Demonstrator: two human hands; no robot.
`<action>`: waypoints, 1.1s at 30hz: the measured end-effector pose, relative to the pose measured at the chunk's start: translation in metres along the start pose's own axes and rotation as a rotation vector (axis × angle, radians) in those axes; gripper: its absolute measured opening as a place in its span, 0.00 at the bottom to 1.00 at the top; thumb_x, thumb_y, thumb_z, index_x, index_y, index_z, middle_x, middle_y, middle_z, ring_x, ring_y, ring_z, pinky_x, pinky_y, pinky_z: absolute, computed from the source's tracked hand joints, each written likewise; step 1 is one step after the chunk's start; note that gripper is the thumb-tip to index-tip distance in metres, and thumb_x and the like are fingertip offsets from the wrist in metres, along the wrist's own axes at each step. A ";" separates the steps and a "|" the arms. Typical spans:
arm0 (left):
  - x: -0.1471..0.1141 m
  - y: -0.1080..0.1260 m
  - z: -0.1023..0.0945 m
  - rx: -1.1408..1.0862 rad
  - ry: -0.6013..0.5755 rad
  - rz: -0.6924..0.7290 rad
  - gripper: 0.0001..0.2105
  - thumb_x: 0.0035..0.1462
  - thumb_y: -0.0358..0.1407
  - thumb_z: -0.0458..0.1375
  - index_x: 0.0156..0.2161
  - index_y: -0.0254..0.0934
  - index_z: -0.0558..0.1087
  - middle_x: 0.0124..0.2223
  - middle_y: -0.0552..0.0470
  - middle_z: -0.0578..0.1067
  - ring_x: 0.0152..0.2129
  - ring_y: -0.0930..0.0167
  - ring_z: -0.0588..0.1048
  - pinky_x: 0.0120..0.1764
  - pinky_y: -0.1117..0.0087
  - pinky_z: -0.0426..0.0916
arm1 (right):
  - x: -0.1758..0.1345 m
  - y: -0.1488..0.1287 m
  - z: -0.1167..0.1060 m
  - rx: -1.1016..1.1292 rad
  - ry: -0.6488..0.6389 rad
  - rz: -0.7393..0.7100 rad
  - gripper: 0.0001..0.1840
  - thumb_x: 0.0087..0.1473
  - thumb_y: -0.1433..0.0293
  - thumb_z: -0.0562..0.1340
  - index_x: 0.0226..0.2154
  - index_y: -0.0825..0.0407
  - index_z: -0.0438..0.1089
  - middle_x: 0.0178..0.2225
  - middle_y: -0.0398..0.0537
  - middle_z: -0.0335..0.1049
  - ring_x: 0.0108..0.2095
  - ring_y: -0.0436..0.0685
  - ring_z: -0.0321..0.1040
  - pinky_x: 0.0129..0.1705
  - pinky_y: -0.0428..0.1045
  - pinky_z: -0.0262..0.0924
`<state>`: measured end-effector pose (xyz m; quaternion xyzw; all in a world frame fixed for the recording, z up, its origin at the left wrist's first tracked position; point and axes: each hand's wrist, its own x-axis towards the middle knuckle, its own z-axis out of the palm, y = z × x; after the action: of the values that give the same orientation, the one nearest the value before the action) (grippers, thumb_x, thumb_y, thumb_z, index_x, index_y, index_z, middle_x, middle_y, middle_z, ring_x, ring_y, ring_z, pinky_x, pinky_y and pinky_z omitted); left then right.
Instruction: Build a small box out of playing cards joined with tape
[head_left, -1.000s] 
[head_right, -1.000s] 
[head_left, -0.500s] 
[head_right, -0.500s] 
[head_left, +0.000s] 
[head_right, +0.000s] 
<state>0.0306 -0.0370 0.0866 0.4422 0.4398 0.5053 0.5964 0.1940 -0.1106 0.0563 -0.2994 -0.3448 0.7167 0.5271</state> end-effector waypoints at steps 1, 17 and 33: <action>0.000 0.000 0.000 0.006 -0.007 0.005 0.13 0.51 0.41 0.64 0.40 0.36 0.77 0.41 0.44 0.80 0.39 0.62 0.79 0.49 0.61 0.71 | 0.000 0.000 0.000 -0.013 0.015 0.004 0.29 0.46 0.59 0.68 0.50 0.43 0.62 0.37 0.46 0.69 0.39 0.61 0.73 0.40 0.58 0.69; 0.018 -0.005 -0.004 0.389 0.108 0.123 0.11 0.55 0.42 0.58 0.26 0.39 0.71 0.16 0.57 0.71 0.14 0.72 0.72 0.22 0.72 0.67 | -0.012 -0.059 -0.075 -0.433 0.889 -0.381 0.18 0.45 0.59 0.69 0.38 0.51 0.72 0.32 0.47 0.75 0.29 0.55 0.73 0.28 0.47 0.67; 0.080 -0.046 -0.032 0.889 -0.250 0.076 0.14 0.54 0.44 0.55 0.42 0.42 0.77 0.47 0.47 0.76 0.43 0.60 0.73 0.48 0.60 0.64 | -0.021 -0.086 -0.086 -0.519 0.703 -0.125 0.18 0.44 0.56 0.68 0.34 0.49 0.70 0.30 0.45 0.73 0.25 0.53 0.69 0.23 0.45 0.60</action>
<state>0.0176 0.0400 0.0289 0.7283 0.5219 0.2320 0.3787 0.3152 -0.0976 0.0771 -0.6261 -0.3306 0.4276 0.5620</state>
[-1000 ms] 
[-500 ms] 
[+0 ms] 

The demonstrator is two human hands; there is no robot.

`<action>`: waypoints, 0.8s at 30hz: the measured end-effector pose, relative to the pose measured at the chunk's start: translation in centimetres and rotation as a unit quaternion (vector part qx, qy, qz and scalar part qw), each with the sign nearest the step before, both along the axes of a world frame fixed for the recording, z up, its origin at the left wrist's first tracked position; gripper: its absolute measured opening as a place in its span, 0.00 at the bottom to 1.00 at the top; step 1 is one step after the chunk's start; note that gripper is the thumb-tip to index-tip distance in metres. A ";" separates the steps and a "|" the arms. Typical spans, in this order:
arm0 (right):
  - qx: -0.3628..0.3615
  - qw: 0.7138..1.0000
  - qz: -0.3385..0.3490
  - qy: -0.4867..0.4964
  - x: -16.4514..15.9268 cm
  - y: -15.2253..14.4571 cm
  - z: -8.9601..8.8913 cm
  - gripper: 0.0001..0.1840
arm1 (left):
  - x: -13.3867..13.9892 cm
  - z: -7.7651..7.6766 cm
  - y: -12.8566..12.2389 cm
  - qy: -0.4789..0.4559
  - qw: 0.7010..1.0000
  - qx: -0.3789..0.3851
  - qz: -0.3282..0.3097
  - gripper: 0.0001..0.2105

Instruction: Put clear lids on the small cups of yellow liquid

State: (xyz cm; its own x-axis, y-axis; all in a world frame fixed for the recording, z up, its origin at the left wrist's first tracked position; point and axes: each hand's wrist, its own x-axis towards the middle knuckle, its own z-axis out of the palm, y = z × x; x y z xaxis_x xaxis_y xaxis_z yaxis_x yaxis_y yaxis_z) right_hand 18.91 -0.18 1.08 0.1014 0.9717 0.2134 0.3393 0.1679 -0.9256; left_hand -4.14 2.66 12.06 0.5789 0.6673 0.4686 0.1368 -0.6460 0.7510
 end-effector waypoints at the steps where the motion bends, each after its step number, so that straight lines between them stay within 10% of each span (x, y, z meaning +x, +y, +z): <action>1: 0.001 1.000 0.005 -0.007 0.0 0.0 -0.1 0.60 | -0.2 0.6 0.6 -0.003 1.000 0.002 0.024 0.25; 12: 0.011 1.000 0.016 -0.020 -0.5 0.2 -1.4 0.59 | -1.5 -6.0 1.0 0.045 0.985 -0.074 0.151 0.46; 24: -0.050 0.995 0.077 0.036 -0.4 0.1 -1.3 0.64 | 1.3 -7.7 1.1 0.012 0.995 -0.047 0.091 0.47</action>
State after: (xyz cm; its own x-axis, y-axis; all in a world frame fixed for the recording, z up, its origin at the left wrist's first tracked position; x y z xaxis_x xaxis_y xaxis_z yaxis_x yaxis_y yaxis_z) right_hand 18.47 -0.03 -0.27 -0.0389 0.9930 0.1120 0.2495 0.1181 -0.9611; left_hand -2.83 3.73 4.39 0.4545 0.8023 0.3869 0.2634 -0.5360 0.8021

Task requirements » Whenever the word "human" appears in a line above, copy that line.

Response to the exercise »
Demonstrator: two human hands; no robot.
The demonstrator is two human hands; there is no robot.

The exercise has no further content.